Check Point identified an open folder on the attacker’s server and saw that the adversary was often changing DLL files, according to the company. The malicious DLL file appears to have been downloaded to 2170 unique computers as of January 2022.

“Zloader campaigns have been seen in the wild before in various forms. We can observe that the authors put a lot of work into the evasion tactics in this case. Check Point said that “two noteworthy approaches shown here are leveraging legal RMM software as an initial access to a target machine, and attaching code to a file’s signature while still keeping the signature’s validity and running it using mshta.exe.”

The circumvention of code-signing checks

The appContast[.]dll executes the payload of Zloader, and the registry-editing script is laced with a genuine code signature so that the OS believes it, according to Check Point researchers.

They compared the modified DLL to Atera’s and discovered that the signature size and checksum had been changed slightly.

These modifications aren’t significant enough to invalidate the e-signature.

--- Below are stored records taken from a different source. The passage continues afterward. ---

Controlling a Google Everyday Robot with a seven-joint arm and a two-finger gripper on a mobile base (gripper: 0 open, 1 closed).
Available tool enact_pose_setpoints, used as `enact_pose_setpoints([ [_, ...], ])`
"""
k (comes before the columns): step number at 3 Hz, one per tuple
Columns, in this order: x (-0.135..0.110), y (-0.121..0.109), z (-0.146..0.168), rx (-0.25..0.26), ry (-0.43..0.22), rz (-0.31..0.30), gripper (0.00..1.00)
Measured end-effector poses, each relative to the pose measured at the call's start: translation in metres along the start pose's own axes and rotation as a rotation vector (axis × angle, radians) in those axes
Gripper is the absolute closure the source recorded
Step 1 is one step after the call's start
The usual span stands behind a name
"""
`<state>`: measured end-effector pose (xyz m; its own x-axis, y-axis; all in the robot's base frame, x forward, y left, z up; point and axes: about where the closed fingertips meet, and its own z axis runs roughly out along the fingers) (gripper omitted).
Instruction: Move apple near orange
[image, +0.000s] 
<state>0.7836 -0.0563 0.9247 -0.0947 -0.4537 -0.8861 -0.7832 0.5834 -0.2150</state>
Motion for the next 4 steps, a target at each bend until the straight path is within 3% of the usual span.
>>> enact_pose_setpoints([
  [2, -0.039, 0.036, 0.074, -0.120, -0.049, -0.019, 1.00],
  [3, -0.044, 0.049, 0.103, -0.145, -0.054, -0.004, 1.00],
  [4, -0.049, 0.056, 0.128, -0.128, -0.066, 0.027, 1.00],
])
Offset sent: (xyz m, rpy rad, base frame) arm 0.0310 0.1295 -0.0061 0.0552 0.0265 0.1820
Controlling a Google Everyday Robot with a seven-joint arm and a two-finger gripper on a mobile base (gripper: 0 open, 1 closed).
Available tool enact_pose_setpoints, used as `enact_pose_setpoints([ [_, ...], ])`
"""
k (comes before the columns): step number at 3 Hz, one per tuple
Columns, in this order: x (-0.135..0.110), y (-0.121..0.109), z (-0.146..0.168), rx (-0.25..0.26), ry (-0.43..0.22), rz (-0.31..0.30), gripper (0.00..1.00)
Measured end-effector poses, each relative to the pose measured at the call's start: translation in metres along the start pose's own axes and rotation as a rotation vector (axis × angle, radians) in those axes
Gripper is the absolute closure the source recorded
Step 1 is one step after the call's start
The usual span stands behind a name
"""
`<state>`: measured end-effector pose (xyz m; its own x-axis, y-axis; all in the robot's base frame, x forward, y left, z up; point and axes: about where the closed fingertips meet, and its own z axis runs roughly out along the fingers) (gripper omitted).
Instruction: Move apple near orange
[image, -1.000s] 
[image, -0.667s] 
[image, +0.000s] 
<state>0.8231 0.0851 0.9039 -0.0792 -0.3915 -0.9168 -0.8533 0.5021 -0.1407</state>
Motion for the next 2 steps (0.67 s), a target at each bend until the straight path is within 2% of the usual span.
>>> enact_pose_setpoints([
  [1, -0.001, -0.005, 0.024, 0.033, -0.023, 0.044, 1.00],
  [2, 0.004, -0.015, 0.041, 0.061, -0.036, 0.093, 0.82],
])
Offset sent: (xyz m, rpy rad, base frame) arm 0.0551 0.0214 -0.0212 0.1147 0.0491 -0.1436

A user can, however, add data to the signature area of a file.

This extra data is needed to download and run the final Zloader payload, as well as steal credentials and other sensitive data.

In the campaign, hackers take advantage of known holes (CVE-2013-3900, CVE-2012-0151, and CVE-2020-1599), and Microsoft has attempted to close the security gaps by releasing more stringent file verification procedures. They were, however, disabled by default, allowing opponents to take advantage of it.


These strikes appear to be highly targeted and may cause significant harm. Valid code signatures are used to avoid detection by security technologies, making it more difficult for victim organisations to discover the danger. Organizations, on the other hand, can examine the indicators of compromise for proactive identification and prevention.